» Problem to solve: Work out how many lines in the records contain the word "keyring", and give that number alone.

----

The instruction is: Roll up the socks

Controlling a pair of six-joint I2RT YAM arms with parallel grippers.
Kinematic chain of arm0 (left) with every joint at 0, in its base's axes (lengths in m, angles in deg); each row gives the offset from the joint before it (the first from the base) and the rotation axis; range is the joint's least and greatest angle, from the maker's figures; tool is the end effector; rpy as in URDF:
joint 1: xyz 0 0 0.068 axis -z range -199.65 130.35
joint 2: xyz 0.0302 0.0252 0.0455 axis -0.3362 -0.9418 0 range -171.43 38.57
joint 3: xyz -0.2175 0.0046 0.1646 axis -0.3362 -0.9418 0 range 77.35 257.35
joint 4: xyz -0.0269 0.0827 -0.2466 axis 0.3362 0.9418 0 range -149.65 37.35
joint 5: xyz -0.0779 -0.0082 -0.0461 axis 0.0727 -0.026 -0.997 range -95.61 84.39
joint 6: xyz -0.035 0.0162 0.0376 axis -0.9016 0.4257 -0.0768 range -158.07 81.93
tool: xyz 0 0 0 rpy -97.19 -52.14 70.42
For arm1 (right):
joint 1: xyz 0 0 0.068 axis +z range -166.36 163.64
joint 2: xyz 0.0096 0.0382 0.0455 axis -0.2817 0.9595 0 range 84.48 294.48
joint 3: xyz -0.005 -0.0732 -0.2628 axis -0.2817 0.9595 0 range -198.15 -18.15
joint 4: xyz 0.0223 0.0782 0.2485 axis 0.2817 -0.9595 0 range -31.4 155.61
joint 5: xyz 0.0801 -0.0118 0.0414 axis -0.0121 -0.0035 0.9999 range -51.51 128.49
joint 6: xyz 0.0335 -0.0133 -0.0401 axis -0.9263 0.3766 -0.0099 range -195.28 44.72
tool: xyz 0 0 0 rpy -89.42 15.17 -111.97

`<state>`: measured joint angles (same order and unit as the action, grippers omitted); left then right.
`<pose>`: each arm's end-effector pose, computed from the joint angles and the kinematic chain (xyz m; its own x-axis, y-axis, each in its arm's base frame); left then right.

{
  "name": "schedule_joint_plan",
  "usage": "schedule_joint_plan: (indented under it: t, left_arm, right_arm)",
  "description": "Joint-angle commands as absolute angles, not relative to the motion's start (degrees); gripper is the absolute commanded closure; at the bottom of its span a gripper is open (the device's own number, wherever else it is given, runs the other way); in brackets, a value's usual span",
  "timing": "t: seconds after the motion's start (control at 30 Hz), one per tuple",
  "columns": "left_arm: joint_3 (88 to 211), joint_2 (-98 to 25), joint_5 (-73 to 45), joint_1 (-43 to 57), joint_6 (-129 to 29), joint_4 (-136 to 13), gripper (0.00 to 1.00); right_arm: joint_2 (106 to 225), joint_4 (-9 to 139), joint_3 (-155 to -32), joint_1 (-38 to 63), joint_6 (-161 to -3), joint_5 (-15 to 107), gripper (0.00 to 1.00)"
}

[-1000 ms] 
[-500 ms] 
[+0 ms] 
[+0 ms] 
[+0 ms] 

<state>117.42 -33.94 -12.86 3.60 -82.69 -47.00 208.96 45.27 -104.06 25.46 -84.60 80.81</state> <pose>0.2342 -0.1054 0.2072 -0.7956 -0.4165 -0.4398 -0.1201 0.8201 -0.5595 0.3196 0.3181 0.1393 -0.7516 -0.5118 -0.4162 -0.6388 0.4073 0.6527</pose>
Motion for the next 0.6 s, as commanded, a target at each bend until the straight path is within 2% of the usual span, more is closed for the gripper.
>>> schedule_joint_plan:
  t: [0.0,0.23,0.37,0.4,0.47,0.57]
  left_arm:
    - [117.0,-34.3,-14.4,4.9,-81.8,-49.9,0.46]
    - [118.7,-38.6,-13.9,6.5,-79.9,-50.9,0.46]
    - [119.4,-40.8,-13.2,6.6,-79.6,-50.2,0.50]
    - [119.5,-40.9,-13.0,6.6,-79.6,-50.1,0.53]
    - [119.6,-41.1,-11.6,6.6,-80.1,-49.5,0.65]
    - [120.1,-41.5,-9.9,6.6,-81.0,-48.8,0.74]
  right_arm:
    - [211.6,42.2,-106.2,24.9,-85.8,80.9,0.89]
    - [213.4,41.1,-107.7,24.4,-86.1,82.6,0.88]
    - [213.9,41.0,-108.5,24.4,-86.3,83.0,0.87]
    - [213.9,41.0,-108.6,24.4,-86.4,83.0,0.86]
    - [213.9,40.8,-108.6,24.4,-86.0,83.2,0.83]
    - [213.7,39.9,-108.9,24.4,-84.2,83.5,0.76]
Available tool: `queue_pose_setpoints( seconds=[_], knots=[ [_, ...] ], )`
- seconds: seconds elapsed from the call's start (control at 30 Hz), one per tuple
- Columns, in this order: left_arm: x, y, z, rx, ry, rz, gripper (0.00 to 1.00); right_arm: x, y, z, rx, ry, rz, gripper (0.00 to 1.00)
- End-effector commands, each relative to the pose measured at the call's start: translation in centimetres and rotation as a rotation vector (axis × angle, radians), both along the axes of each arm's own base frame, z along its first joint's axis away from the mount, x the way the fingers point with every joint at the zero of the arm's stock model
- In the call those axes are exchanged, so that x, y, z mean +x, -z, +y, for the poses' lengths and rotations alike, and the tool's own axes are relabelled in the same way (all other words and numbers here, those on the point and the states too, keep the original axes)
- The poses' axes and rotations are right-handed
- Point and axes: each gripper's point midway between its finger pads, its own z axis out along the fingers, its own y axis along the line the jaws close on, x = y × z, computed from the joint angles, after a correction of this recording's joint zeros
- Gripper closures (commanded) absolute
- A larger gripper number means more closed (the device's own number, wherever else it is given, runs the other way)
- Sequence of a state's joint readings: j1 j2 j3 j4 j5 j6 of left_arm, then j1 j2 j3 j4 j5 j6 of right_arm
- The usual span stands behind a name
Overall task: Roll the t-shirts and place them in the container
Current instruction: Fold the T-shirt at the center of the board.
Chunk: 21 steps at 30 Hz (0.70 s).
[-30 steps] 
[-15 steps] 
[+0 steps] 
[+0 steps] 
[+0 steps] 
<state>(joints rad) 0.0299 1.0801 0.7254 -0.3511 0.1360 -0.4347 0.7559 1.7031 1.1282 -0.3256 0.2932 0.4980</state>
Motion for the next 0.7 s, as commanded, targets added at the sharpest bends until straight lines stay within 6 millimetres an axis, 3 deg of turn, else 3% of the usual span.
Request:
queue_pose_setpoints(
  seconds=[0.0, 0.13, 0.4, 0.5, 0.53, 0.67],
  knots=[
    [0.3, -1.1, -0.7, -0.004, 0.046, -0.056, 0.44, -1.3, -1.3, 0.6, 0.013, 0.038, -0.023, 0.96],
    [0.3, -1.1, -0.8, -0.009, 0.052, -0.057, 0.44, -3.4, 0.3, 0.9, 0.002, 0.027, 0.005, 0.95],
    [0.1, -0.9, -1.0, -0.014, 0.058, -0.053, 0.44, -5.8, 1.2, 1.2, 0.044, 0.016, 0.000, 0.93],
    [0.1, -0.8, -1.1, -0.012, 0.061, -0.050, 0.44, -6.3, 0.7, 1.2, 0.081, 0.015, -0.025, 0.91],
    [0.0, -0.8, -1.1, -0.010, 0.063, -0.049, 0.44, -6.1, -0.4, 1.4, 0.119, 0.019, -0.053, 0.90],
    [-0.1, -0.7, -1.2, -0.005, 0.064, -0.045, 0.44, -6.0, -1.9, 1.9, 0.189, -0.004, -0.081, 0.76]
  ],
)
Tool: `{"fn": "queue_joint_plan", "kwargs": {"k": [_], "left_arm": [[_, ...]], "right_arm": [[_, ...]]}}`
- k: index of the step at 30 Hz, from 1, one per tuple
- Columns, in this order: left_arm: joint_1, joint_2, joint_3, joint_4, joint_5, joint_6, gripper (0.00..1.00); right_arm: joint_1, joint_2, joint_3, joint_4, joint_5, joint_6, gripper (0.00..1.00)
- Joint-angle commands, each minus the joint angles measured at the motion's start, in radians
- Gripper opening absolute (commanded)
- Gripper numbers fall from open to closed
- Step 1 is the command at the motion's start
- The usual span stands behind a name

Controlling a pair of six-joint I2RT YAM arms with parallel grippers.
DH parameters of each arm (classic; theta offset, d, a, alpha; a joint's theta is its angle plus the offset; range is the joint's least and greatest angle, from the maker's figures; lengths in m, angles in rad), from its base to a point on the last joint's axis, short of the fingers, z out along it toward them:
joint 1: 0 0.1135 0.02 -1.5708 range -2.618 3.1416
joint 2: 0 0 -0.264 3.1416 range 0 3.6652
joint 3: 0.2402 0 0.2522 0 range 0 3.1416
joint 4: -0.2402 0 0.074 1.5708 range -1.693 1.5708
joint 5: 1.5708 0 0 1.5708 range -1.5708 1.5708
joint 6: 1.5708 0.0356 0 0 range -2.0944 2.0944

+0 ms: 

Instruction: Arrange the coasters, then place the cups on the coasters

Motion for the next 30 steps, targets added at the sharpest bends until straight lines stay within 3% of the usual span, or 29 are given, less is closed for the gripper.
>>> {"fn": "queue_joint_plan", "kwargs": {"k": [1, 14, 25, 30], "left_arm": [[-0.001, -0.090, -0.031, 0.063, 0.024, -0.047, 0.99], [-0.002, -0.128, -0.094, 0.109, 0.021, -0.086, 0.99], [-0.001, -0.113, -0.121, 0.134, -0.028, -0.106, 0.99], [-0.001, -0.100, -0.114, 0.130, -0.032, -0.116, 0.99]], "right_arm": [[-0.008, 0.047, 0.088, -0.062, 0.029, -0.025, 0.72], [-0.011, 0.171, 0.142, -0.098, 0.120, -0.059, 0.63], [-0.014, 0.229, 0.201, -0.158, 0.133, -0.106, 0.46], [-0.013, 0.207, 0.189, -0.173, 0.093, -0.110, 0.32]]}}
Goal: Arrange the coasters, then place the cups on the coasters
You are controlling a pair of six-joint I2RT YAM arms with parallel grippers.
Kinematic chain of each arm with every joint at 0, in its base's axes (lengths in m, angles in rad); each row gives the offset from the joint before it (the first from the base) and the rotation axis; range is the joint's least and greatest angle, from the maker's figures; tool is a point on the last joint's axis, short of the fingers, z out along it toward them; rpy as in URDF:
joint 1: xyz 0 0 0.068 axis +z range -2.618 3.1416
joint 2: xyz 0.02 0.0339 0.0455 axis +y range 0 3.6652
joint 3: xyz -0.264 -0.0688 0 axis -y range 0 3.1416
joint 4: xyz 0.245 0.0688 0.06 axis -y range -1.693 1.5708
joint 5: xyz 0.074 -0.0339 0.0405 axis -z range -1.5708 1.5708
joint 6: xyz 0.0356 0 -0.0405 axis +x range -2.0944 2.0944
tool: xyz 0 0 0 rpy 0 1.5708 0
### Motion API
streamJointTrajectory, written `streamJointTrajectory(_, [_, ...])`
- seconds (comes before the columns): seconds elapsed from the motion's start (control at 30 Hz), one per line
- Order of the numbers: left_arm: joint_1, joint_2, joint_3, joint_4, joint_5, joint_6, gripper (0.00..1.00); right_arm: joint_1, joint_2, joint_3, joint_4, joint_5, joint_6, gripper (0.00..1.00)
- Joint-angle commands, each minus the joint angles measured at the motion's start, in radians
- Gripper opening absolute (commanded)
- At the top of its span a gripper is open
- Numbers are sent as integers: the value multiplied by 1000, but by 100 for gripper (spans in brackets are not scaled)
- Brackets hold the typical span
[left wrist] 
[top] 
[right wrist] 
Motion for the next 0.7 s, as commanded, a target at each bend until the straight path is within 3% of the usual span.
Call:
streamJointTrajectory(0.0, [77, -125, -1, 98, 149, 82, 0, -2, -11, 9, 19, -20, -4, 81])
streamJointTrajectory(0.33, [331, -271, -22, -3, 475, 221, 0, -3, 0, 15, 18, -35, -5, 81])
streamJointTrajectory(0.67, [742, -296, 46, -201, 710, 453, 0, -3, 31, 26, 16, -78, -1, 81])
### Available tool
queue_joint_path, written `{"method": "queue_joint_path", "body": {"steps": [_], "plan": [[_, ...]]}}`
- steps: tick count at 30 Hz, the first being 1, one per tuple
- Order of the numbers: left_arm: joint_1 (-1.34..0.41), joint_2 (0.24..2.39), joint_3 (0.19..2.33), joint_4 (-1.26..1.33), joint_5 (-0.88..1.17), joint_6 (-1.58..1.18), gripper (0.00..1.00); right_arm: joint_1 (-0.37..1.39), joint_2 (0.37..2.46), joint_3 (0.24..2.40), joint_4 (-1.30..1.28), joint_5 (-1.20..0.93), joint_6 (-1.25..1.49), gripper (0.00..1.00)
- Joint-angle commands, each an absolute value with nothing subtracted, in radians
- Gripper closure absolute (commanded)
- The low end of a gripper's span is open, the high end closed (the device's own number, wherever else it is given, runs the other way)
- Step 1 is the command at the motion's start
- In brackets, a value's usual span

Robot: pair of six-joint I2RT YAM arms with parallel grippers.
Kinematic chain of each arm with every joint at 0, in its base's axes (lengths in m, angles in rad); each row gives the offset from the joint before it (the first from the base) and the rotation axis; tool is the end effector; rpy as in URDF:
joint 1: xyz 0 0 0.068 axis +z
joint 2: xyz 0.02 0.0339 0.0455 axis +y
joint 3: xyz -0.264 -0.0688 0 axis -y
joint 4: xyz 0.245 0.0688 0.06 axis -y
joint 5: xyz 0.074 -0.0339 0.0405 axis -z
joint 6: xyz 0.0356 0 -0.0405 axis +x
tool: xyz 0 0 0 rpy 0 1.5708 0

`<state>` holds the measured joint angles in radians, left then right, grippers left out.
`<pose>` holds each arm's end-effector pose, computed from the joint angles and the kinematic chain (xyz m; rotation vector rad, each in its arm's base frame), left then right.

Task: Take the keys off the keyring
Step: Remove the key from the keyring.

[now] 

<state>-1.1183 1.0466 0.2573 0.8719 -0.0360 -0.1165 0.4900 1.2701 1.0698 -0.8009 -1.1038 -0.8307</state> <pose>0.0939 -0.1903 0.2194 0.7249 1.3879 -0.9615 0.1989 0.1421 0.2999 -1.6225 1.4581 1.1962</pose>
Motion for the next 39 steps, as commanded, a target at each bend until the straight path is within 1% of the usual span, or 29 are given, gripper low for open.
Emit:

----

» Answer to this problem: 2